- **WHAT THE EXERCISE ASKS**:
Exact copies of all the lines below are wanted, without a single picture.

- **SUPPLIED INFORMATION**:
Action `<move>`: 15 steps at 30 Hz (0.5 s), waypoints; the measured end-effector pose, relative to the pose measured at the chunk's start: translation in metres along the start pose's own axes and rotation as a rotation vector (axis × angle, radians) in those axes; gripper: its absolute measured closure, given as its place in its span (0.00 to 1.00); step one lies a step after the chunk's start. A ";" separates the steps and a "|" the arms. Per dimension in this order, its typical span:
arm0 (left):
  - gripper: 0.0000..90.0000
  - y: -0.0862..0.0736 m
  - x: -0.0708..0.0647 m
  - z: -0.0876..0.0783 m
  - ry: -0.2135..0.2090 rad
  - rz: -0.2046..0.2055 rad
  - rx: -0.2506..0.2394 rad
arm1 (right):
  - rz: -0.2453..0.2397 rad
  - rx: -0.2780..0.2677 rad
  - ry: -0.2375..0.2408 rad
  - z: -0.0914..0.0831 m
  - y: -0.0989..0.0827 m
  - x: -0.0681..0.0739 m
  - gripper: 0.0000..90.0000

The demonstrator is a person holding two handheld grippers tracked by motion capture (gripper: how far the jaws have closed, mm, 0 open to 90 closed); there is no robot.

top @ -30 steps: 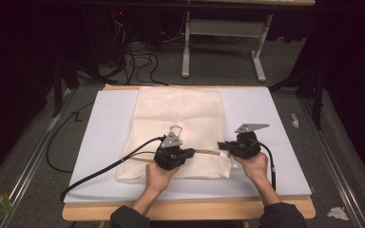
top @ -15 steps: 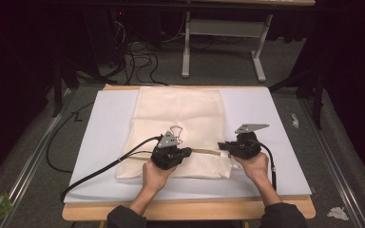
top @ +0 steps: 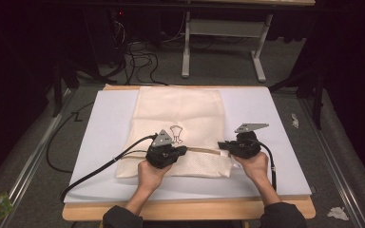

- **RESULT BELOW**:
Action `<move>`: 15 steps at 30 Hz (0.5 s), waypoints; the measured end-effector pose, relative to the pose measured at the chunk's start: translation in metres along the start pose's own axes and rotation as a rotation vector (axis × angle, radians) in those axes; gripper: its absolute measured closure, given as its place in its span (0.00 to 1.00); step one lies a step after the chunk's start. A ";" separates the steps and a "|" the arms. Per dimension in this order, its typical span:
arm0 (left):
  - gripper: 0.0000..90.0000
  - y: -0.0862..0.0736 m
  - x: -0.0708..0.0647 m
  - z: -0.0876..0.0783 m
  - ry: -0.2135..0.2090 rad
  - rz: -0.2046..0.2055 rad
  - rx: -0.2506..0.2394 rad
arm1 (right):
  - rz: -0.2453..0.2397 rad
  - rx: -0.2780..0.2677 rad
  - ry: -0.2375..0.2408 rad
  - z: -0.0914..0.0831 m
  - y: -0.0989..0.0827 m
  - x: -0.0681..0.0739 m
  - gripper: 0.0000..90.0000

The demonstrator is a person holding two handheld grippers tracked by motion capture (gripper: how far the jaws have closed, mm, 0 open to 90 closed); there is no robot.

top @ -30 steps: 
top @ -15 steps: 
top @ +0 steps: 

This exercise is finished.